● Activity: Please quote exactly the opening lines of the data, from the first line to the one where "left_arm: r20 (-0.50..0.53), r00" appears.

● Excerpts from a dataset:

------------------------------

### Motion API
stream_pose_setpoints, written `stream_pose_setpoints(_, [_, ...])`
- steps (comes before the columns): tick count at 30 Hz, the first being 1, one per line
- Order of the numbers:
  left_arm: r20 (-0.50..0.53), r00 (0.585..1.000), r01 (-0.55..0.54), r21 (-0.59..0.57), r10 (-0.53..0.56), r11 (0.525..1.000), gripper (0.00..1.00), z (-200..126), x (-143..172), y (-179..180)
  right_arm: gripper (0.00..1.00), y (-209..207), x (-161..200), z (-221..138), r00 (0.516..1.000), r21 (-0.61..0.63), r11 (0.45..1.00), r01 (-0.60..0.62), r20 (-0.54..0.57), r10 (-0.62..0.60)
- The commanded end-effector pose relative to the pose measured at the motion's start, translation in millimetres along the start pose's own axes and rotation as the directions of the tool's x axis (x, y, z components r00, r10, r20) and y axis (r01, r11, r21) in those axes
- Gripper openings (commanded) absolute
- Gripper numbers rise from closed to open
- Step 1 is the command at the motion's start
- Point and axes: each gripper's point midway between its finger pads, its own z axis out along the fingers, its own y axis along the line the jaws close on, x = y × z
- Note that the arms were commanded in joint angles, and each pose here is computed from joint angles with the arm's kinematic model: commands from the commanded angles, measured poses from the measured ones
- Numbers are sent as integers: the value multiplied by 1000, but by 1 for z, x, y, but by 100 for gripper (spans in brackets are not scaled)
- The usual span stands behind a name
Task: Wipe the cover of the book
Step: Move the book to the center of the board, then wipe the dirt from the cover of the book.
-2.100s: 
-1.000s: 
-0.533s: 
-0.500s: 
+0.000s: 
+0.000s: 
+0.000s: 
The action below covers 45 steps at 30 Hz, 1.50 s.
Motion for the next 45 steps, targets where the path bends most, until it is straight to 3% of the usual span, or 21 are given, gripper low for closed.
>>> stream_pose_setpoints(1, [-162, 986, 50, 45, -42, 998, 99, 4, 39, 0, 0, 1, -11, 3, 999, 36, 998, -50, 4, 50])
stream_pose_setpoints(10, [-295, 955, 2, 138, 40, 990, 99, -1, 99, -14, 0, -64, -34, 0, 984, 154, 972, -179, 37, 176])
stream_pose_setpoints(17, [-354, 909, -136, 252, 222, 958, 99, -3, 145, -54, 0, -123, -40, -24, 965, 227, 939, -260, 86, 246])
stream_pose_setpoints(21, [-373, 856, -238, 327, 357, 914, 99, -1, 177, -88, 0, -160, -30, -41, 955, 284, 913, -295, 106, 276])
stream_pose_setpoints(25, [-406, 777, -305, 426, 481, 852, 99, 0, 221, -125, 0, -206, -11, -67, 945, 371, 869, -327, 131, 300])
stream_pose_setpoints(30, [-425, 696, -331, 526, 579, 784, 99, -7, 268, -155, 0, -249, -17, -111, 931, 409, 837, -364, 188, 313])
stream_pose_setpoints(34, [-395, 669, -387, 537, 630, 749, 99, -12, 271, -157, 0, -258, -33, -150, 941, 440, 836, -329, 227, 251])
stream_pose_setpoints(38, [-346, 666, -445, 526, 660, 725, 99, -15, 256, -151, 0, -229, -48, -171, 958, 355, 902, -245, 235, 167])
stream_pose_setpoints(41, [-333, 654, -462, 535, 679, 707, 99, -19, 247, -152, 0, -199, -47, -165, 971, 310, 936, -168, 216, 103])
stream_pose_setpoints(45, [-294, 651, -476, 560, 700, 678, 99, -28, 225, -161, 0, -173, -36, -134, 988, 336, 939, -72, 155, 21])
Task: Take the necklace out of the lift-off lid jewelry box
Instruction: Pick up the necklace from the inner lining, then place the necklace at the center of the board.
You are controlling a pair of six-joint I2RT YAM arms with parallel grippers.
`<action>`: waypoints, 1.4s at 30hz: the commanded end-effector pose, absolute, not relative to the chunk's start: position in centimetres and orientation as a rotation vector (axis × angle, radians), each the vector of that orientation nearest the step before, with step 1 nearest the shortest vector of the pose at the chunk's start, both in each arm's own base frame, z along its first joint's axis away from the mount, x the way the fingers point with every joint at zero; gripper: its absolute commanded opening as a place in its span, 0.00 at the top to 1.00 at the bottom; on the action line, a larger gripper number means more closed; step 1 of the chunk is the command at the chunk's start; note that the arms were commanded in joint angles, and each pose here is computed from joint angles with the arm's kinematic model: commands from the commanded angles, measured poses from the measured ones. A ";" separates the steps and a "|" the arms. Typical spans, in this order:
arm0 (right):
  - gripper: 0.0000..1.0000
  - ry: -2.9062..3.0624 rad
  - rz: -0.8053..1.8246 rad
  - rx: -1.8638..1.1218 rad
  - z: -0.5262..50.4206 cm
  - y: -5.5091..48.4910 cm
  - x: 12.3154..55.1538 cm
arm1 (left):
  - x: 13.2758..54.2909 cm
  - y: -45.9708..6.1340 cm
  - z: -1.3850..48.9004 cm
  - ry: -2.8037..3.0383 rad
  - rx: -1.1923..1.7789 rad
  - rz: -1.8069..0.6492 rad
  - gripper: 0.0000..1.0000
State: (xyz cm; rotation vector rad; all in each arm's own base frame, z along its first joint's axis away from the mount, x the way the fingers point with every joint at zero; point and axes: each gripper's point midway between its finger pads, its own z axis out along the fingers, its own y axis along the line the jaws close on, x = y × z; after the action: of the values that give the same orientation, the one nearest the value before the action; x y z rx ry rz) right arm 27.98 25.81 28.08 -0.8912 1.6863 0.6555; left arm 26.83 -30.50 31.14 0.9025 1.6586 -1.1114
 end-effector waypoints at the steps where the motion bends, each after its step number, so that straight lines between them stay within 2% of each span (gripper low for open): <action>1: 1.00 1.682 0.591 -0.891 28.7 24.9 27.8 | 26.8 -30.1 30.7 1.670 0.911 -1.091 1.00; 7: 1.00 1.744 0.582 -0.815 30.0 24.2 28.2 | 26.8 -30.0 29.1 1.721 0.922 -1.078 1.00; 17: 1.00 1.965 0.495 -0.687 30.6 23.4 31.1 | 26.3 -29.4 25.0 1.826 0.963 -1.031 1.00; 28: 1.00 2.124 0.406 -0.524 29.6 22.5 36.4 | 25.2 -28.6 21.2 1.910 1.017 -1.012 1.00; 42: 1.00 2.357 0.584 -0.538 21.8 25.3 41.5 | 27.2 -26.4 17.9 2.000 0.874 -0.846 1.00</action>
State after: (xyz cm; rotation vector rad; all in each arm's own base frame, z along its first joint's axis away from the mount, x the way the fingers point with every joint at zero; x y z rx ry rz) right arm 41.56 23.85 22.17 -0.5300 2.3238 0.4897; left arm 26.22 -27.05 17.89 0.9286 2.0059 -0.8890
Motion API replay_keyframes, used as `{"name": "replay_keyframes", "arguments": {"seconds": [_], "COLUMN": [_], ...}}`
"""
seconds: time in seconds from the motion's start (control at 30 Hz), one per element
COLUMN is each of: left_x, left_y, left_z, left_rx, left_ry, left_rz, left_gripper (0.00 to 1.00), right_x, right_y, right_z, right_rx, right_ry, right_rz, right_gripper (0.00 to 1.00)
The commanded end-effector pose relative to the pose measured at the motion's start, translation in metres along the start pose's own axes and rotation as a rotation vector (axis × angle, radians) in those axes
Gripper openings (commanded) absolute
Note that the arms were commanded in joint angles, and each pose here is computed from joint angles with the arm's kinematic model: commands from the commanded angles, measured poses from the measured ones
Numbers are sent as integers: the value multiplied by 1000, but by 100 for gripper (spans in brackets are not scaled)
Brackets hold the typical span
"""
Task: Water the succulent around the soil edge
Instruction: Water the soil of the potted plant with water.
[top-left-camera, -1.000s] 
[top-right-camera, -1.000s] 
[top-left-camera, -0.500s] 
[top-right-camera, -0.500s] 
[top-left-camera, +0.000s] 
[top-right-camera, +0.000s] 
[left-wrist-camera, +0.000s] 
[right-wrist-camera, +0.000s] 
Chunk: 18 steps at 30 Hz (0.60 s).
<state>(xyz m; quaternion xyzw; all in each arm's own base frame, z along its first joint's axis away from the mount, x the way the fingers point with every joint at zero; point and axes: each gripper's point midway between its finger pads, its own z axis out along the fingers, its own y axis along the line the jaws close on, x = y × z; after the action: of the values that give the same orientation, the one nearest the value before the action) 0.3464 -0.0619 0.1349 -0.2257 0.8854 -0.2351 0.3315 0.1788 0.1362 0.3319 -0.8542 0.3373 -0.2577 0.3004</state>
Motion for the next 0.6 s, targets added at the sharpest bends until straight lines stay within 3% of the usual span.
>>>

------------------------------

● Response area:
### Motion API
stream_pose_setpoints, written `stream_pose_setpoints(_, [_, ...])`
- steps (comes before the columns): tick count at 30 Hz, the first being 1, one per line
- Order of the numbers:
  left_arm: r20 (-0.50..0.53), r00 (0.585..1.000), r01 (-0.55..0.54), r21 (-0.59..0.57), r10 (-0.53..0.56), r11 (0.525..1.000), gripper (0.00..1.00), z (-200..126), x (-143..172), y (-179..180)

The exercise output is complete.